DATA UNDER STUDY -

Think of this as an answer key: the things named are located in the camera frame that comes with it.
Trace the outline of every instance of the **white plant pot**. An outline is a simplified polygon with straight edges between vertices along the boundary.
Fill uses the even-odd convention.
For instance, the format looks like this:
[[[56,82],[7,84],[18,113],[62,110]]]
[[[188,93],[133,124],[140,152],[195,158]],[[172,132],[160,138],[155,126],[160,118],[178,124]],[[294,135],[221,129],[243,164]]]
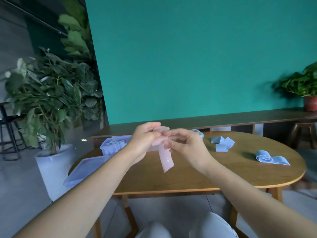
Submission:
[[[61,145],[61,149],[56,155],[50,155],[49,150],[42,150],[35,156],[35,159],[52,201],[69,191],[69,188],[63,186],[63,182],[75,162],[75,151],[72,144]]]

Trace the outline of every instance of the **terracotta pot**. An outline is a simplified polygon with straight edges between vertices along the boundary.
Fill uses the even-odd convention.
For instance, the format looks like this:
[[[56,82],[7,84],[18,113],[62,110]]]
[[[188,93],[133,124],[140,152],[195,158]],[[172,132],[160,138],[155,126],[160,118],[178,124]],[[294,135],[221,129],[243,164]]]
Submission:
[[[317,111],[317,96],[304,97],[305,111]]]

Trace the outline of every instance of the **wooden stool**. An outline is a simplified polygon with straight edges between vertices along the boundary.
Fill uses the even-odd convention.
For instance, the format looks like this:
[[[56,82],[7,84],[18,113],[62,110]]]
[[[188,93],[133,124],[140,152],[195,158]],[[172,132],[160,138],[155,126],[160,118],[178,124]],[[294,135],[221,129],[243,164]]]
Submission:
[[[299,135],[302,128],[309,128],[310,147],[317,149],[317,135],[315,123],[295,123],[291,133],[288,136],[287,146],[290,148],[297,148]]]

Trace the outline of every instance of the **plastic container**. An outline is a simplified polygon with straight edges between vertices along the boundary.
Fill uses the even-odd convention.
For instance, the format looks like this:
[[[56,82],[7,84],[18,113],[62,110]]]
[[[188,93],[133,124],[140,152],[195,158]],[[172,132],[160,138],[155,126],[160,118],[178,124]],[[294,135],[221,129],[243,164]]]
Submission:
[[[102,151],[102,154],[105,156],[113,156],[115,153],[117,153],[120,149],[124,148],[126,144],[130,141],[132,135],[124,135],[124,136],[113,136],[111,138],[107,138],[100,146],[100,149]],[[118,141],[124,141],[124,143],[120,143],[120,145],[116,147],[111,147],[109,144],[111,142]]]
[[[199,133],[199,136],[201,137],[201,139],[204,138],[204,134],[202,132],[200,132],[198,129],[190,129],[189,131],[193,131],[193,132],[196,132],[196,133]]]
[[[64,180],[63,185],[67,188],[73,188],[75,185],[79,184],[81,181],[91,175],[109,158],[110,156],[98,156],[83,159],[70,173],[70,175]]]

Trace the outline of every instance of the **hand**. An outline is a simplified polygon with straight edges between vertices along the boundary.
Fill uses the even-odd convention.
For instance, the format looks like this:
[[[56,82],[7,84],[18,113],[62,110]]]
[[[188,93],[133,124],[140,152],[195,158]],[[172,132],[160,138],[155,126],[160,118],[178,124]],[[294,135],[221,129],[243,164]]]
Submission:
[[[154,139],[161,136],[161,132],[153,131],[153,128],[160,125],[160,122],[147,122],[137,126],[131,140],[125,148],[126,150],[130,150],[133,154],[131,165],[142,160],[146,154],[146,151],[152,145]]]
[[[206,168],[216,162],[198,133],[178,128],[162,134],[169,136],[168,140],[163,141],[164,149],[170,148],[170,152],[179,152],[200,173],[205,174]]]

TASK REQUIREMENTS -
Check each line of the data above for the string "between", then report how many lines have it, with no other words.

RESPONSE TO THIS EXERCISE -
5